Argentine National Olympiad 2016

The values in question are all integers $r$ greater than $1$.

We start with a general observation about two particles $P_1$ and $P_2$ moving on $AB$ by the given rules, with different constant speeds $v_1$ and $v_2$, $v_1>v_2$. Suppose that they are at the same point $Q$ of $AB$ at a certain moment $t$. There are two possibilities for the distances $v_{1}t$ and $v_{2}t$ the particles have traveled until that moment. If $P_1$ and $P_2$ are moving in the same direction when they simultaneously reach $Q$, then the integer parts of $v_{1}t$ and $v_{2}t$ have the same parity, and their fractional parts are equal. Hence $v_{1}t-v_{2}t$ is an even positive integer. And if $P_1$ and $P_2$ are moving in opposite directions when they meet at $Q$, then the integer parts of $v_{1}t$ and $v_{2}t$ have different parity, and the sum of their fractional parts is $1$. Therefore $v_{1}t+v_{2}t$ is an even positive integer.

Now let the rational $r>1$ have the stated property, for any number $n+1$, $n\ge 1$, of particles with speeds $1,r,r^2,\dots ,r^n$. Let $t$ be a moment when all of them are at the same point. Then all of them are at the same point of $AB$ at instant $t$. Apply the observation to the first and the last particle, with speeds $v_1=r^n$ and $v_2=1$. We infer that $(r^n-1)t$ or $(r^n+1)t$ is an integer. Because $r$ is rational, $t$ is rational too. Write $r$ and $t$ as irreducible fractions: $r=\frac{a}{b}$, $t=\frac{c}{d}$. Then $(r^n\pm 1)t=\frac{(a^n\pm b^n)c}{b^{n}d}$. Since $a^n\pm b^n$ and $b^n$ are coprime, it follows that $b^n$ divides $c$. Moreover, the latter holds for each $n>1$ by hypothesis.
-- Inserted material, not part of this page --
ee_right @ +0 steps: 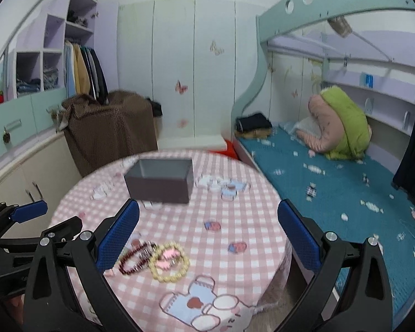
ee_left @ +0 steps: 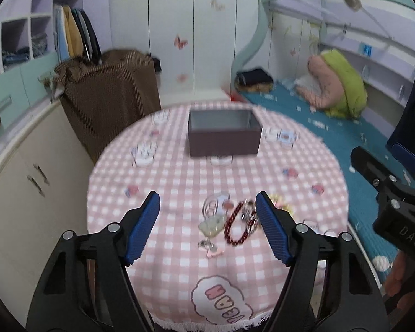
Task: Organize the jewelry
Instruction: 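Lower the left tool toward the red bead bracelet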
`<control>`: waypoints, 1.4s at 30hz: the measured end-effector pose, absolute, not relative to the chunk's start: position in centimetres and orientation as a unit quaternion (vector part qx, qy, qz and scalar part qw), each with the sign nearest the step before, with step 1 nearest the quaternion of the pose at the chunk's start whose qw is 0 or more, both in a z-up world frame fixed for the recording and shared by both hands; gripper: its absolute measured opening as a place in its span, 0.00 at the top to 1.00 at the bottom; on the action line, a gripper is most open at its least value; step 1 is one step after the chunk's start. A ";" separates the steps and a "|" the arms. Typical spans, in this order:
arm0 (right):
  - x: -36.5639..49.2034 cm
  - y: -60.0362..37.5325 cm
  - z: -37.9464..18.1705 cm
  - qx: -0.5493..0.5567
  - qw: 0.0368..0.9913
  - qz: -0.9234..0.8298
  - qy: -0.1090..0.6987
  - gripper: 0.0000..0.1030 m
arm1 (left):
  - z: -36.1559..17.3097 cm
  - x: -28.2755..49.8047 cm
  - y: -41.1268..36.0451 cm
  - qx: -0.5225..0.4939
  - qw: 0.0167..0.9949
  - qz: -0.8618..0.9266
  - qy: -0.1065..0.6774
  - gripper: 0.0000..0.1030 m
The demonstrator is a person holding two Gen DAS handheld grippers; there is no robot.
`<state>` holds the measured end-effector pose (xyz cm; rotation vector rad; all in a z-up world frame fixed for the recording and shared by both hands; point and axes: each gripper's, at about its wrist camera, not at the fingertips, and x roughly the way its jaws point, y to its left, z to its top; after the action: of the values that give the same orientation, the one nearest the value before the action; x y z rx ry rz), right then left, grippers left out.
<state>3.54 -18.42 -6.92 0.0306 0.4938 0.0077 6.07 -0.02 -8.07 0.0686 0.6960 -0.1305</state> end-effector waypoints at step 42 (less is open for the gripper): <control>11.2 -21.2 -17.9 0.021 0.908 0.088 0.410 0.91 | -17.0 14.8 -4.0 0.067 0.866 -0.127 0.478 0.54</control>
<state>11.23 -21.25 -17.95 0.0444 0.8452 0.1808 14.75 -4.01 -17.02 0.1405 1.0014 -0.2656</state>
This is possible only if $b=1$, that is, if $r>1$ is an integer.

Conversely, every integer $r>1$ is a solution. Let $r\ge 3$ be odd and $n\ge 1$ arbitrary. Then all $n+1$ particles with speeds $1,r,r^2,\dots ,r^n$ will be at the midpoint of $AB$ at $t=\frac{1}{2}$. Indeed, $r^k\cdot \frac{1}{2}$ has fractional part $\frac{1}{2}$ for each $k=0,1,2,\dots ,n$ since $r^k$ is odd.
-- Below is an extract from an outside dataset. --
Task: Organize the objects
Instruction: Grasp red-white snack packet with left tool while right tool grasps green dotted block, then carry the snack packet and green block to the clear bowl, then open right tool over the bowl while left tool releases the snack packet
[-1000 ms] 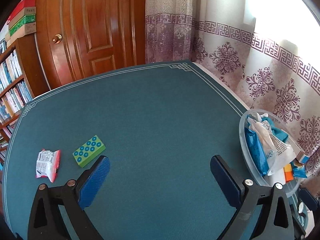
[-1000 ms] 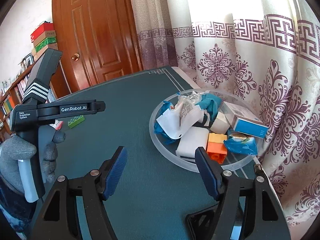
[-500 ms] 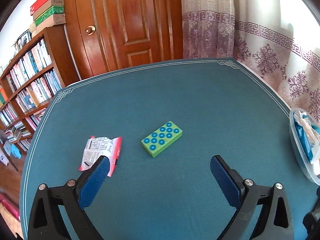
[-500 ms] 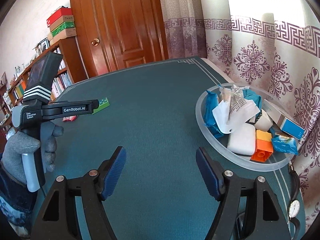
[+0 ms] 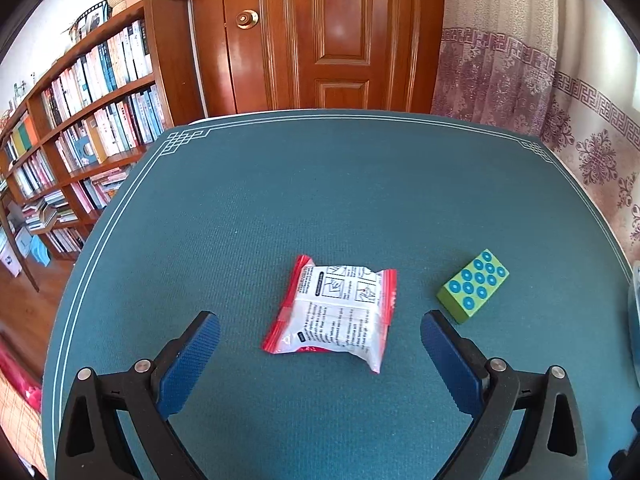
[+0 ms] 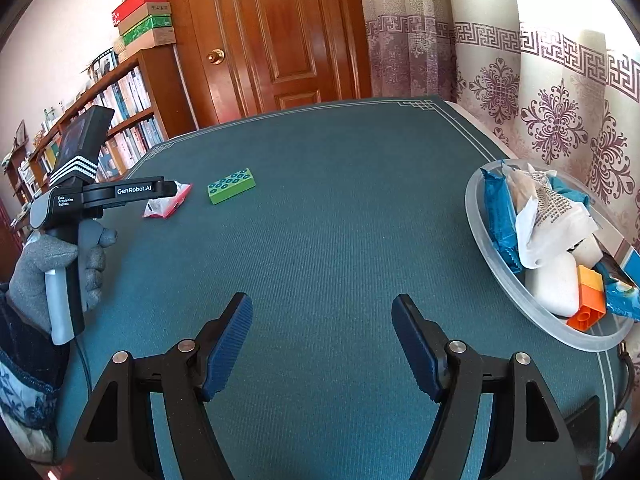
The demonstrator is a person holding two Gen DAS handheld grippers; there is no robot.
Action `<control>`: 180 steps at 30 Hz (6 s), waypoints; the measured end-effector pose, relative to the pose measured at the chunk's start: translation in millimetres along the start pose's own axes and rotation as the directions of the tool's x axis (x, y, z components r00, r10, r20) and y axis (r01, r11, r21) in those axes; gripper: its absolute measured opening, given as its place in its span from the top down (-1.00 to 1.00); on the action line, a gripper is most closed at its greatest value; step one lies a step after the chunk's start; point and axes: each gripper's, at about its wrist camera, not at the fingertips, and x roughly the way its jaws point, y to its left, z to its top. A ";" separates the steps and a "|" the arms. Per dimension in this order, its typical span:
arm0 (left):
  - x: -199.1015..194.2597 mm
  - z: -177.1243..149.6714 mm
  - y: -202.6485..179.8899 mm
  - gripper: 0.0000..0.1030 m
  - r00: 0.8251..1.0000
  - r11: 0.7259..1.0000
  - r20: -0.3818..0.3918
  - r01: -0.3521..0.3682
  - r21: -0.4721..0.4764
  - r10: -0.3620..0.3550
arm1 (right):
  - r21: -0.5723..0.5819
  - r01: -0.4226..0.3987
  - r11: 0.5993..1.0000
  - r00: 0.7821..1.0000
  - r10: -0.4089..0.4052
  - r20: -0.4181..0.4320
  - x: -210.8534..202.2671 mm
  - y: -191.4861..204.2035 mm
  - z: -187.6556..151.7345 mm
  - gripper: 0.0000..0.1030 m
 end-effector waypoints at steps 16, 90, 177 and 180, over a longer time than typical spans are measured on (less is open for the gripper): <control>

Let $r=2m$, $m\ge 1$, be even and $n\ge 1$ arbitrary. Then at the moment $t=\frac{2m}{2m+1}$ all $n+1$ particles with speeds $1,r,r^2,\dots ,r^n$ will be at the point $Q$ at distance $\frac{2m}{2m+1}$ from $A$. It is enough to prove that for each $k=0,1,2,\dots$ the next equality holds:

$$(2m{)}^k\frac{2m}{2m+1}=\{\begin{array}{ll}2q+\frac{2m}{2m+1}& \text{con }q=0,1,2,\dots \text{ si }k\ge 0\text{ es par;}\\ 2q+1+\frac{1}{2m+1}& \text{con }q=0,1,2,\dots \text{ si }k\ge 1\text{ es impar.}\end{array}$$

Indeed, these relations mean that, for $k$ even, the particle with speed $r^k$ will be moving from $A$ towards $B$ at the moment $t=\frac{2m}{2m+1}$, and it will be at distance $\frac{2m}{2m+1}$ from $A$, that is, at point $Q$.

For $k$ odd, the particle with speed $r^k$ will be moving from $B$ towards $A$ at the moment $t=\frac{2m}{2m+1}$, and it will be at distance $\frac{1}{2m+1}$ from $B$, hence at point $Q$ again.

So it remains to prove the displayed equalities, which we do by induction in $k$. The case $k=0$ is obvious. Proceed to the inductive step $k\to k+1$. The induction hypothesis yields

$$k\text{ odd: }(2m{)}^{k+1}\frac{2m}{2m+1}=2m(2q+1)+\frac{2m}{2m+1}=2q^{\prime }+\frac{2m}{2m+1},q^{\prime }=0,1,2,\dots ;$$ $$k\text{ even: }(2m{)}^{k+1}\frac{2m}{2m+1}=4mq+\frac{4m^2}{2m+1}=4mq+2m-1+\frac{1}{2m+1}=2q^{\prime }+1+\frac{1}{2m+1},q^{\prime }=0,1,2,\dots$$

This completes the induction and the solution.